• Task brief
Below are records; how many of their lines contain "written"? Answer with only the number.

• Source material
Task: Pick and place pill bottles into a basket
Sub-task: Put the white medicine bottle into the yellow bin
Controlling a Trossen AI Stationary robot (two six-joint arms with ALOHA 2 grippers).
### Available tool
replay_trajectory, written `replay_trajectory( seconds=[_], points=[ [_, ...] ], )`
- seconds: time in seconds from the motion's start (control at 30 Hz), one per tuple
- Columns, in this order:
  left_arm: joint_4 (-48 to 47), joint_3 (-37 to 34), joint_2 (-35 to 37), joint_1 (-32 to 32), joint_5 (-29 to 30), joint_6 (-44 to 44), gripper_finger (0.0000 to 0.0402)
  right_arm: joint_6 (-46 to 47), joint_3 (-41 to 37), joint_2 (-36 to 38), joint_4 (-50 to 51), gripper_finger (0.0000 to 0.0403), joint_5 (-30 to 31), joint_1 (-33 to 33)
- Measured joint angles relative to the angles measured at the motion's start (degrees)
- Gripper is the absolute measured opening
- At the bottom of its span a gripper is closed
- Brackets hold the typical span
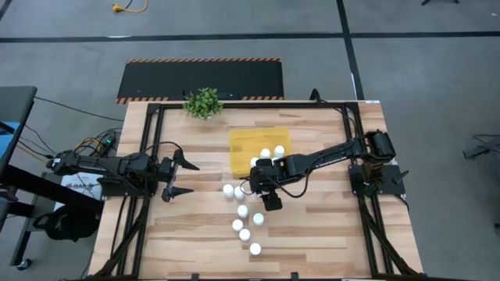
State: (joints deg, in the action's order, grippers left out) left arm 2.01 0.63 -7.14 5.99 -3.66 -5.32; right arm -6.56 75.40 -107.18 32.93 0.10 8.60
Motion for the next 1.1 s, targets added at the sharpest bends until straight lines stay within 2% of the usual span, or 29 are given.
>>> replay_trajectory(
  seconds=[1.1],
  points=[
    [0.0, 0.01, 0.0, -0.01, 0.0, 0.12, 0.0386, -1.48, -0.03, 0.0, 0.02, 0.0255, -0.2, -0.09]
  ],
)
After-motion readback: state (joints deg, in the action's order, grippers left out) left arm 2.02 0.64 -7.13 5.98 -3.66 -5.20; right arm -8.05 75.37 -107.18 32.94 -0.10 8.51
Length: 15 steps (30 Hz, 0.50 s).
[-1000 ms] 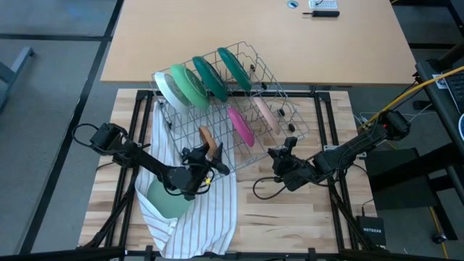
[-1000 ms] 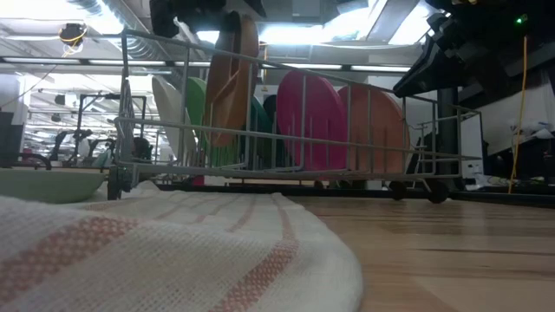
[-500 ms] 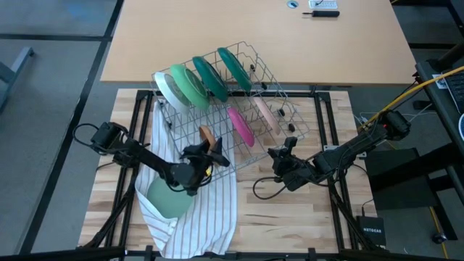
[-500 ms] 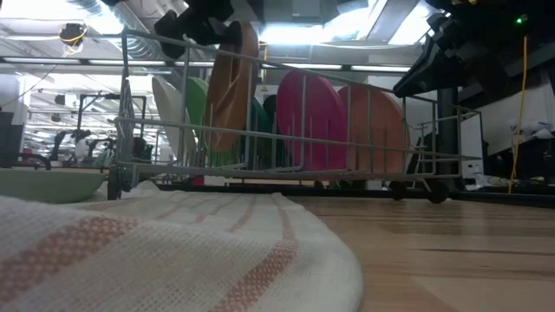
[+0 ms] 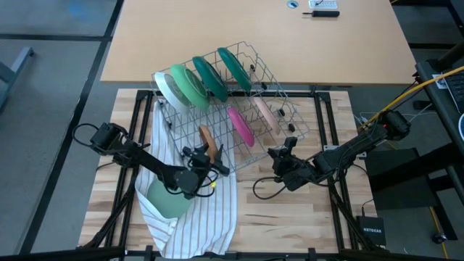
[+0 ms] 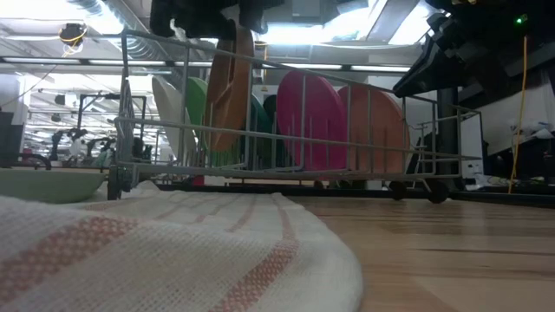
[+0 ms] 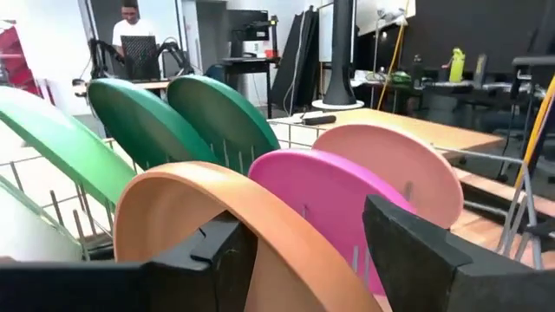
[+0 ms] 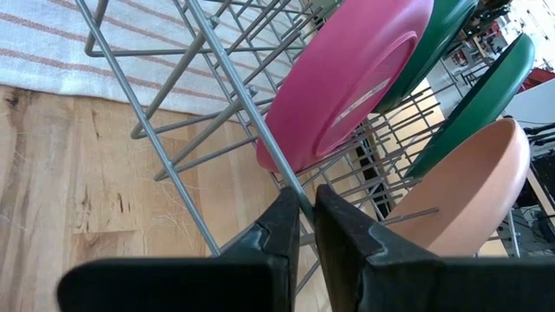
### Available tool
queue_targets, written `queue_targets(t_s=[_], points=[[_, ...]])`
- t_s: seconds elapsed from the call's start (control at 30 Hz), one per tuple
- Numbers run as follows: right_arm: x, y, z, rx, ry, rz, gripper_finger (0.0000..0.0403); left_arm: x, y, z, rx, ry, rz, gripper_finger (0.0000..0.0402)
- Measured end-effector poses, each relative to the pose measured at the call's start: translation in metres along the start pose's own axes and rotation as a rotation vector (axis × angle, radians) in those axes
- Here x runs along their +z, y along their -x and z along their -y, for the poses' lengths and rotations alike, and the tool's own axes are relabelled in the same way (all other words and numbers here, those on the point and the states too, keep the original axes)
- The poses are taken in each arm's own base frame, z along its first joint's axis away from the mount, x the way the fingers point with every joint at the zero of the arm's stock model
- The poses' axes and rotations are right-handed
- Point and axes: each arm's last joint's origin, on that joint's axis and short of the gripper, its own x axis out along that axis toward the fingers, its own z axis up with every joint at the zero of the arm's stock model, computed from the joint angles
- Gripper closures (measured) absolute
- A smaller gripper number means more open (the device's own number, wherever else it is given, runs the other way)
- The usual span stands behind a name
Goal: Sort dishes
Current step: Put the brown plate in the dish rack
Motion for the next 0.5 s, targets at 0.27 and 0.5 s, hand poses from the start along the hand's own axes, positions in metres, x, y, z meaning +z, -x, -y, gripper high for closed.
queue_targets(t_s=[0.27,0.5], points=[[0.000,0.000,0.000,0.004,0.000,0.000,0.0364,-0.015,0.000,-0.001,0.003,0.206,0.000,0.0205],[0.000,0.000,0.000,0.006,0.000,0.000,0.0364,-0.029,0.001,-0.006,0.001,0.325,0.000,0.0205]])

• Response to the task
2